Марина очень расстраивалась, переживала за сестру. Сначала она думала, что Оля ругается с родителями, как ругаются все взрослые, кто-то чем-то недоволен, кто-то что-то обидное кому-то сказал. Но потом стала замечать, что Оля кидается на мать без причины. Грязные, обидные, незнакомые ругательства, приводящие в ужас маленькую Марину, больно хлестали, как мокрая тряпка. Она вжимала голову в плечи от каждого Ольгиного слова, взмаха рукой, каждого шага в сторону матери. В эти моменты Марина очень боялась за мать и за себя, хотя знала, что Оля никогда ее не тронет. Тамару Николаевну Оля тоже не трогала, но часто Марина видела, как утром, незаметно вытирая за ночь опухшие от слез глаза, мама штопала свои изрезанные платья, пришивала вырванные пуговицы и оторванные петельки к своему пальто. Вечером отец с матерью долго шептались, что-то обсуждая, потом приезжала «скорая», и врачи – после долгих уговоров – уводили безвольную Ольгу. Ее не бывало подолгу. И месяц, и два. Через неделю после того, как Ольгу увозили, Марина с мамой ездили ТУДА навещать сестру.
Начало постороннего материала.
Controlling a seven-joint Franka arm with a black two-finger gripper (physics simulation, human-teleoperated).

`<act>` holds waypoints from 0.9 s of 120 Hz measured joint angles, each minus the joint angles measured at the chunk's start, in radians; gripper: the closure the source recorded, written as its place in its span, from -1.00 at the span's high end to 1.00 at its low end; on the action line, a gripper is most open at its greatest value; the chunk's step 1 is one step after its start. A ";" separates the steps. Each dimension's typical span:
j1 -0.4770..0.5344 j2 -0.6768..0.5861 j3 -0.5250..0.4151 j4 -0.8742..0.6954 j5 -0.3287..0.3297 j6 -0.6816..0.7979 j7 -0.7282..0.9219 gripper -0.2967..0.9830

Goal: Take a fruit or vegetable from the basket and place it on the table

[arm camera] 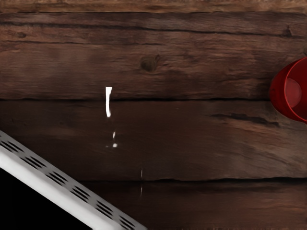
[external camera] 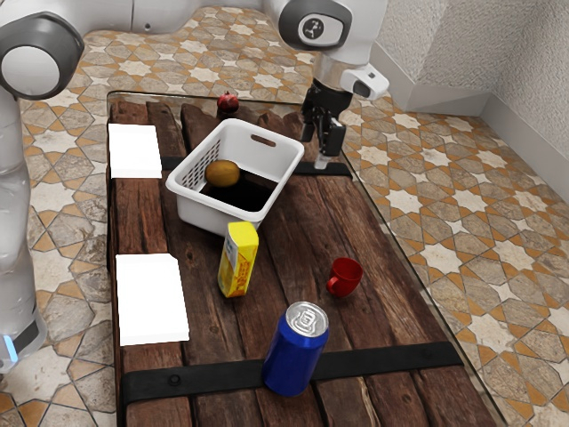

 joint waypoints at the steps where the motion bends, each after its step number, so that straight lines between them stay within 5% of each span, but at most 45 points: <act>1: 0.000 0.000 0.000 0.000 0.000 0.000 0.000 0.53; 8: -0.165 0.011 0.167 0.096 -0.006 0.001 0.013 0.53; 20: -0.232 0.016 0.240 0.138 -0.011 0.002 0.033 0.54; 82: -0.267 0.036 0.420 0.151 -0.012 -0.046 0.094 0.54; 108: -0.172 -0.079 0.481 -0.149 -0.013 0.024 0.105 0.54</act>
Марина робко заходила в мрачный больничный барак, в котором пахло карболкой, гнилой тушеной капустой и лекарствами. Ей было жутко, и, увидев сестру, она всегда начинала плакать. Как же она любила ее и как жалела! Оля, в вылинявшем больничном халате, медленно выходила из палаты, безучастная ко всему, бесплотно шла по длинному коридору с кривым деревянным полом, шаркая выцветшими мужскими шлепками сорокового размера. Марина видела, как менялась ее веселая Оля. Из-за сильнодействующих уколов сестра с трудом говорила, у нее тряслись руки и колени, а нижняя челюсть еле-еле держала язык. Марина знала: чтобы сломить волю, сестру привязывают к кровати, когда колют лекарство, от которого ломает все тело, как у наркомана. Марине хотелось поскорее уйти оттуда и никогда больше не возвращаться, но она через силу улыбалась, изо всех сил стараясь не показывать сестре, как больно видеть Олю такой. После выписки она какое-то время чувствовала себя лучше, но проходило время, и все начиналось сначала.
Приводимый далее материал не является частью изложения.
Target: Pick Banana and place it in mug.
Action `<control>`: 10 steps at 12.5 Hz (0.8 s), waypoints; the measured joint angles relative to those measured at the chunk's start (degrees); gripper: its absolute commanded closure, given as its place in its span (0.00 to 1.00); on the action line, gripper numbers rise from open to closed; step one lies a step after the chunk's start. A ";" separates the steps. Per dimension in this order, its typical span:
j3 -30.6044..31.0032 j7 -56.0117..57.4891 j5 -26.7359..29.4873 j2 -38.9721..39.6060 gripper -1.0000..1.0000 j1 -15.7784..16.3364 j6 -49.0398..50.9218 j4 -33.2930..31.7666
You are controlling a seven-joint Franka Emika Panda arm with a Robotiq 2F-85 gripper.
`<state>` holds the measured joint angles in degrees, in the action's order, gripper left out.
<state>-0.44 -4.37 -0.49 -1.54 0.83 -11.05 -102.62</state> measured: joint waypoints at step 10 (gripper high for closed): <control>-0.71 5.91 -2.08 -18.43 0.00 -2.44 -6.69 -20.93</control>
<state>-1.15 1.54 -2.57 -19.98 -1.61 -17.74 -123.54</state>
– Гены твои проклятущие, – в болезни дочери Тамара Николаевна винила мужа.

– О твоих еще неизвестно, – зло огрызался Иван Иванович.

– Зато о твоих известно.

Смысла выяснять не было, чья здесь вина. Бессмысленно винить друг друга в общем горе.
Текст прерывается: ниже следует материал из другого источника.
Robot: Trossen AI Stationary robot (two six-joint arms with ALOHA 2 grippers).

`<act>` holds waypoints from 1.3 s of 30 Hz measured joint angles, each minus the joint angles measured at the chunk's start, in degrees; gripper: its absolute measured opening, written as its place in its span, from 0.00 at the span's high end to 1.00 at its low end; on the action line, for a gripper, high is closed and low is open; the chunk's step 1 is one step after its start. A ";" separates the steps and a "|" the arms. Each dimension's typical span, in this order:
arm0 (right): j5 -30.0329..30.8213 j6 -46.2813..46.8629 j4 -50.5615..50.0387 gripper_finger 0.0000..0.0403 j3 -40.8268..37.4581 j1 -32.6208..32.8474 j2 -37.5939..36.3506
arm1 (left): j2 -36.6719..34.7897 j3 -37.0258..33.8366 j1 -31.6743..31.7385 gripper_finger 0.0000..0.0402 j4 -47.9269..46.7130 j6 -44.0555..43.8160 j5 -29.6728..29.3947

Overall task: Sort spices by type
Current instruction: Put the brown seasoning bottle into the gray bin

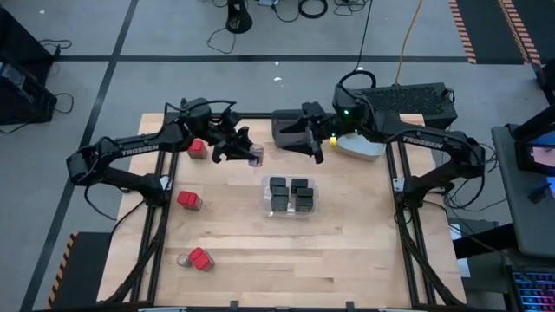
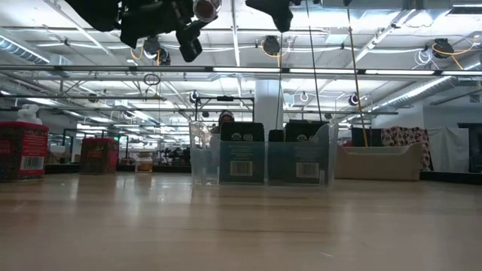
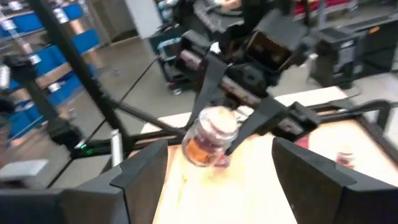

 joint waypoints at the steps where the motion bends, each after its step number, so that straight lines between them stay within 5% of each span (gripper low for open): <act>1: -0.88 -0.01 -0.82 0.33 1.16 0.09 0.75 | 0.00 0.00 -0.17 0.51 0.00 0.01 0.39; 9: -5.04 -0.18 -3.33 0.33 7.26 1.87 5.21 | 0.00 0.00 -0.99 0.51 -0.07 -0.02 2.59; 39: -4.79 -1.86 1.28 0.33 7.33 5.96 10.16 | 0.90 0.07 -8.22 0.51 0.68 -0.02 1.59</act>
Два раза дочь увозили на «скорой» срочно. Однажды вечером Оля надолго закрылась в ванной. Перепуганные родители вызвали неотложку, потом отец выбил дверь. Маринка, скованная страхом, наблюдала за происходящим из соседней комнаты. Она видела теряющую сознание сестру, перебинтованные Олины запястья, перепуганное мамино лицо, тревожные сборы в больницу отца. Оля уехала с ним. Марина долго не решалась зайти в ванную. Потом тихонько вошла, осторожно заглядывая внутрь. В углу, под изогнутой трубой, на которой сушились тряпки и полотенца, стояли огромные резиновые сапоги-бродни. Сердце Маринки бешено колотилось, к горлу подступила тошнота. Она была уверена, что происшедшее с сестрой несчастье как-то связано с этими старыми отцовскими сапогами. Бродни доставали Марине почти до подмышек и внушали ей панический ужас. Она хотела их убрать, но не могла допустить даже мысли к ним прикоснуться. Долгое время она так и заходила по нужде, жмурясь, боковым зрением чувствуя свидетелей Ольгиной беды. Ночью десятилетняя Маринка вставала и просила маму сходить с ней в туалет.

– Постой рядышком, я схожу.

А если ходила одна, быстро возвращалась и чувствовала, как огромные сапоги шагают за ней в темноте. Она добегала до кровати, задыхаясь, накрывалась с головой, зажмуривалась и даже под одеялом боялась открыть глаза. Тогда Марина впервые физически ощутила страх. Как будто кто-то стоит за спиной, обернешься и… вдруг увидишь? Через месяц отец отнес сапоги в гараж, но еще много лет для Марины они незримо присутствовали на своем месте.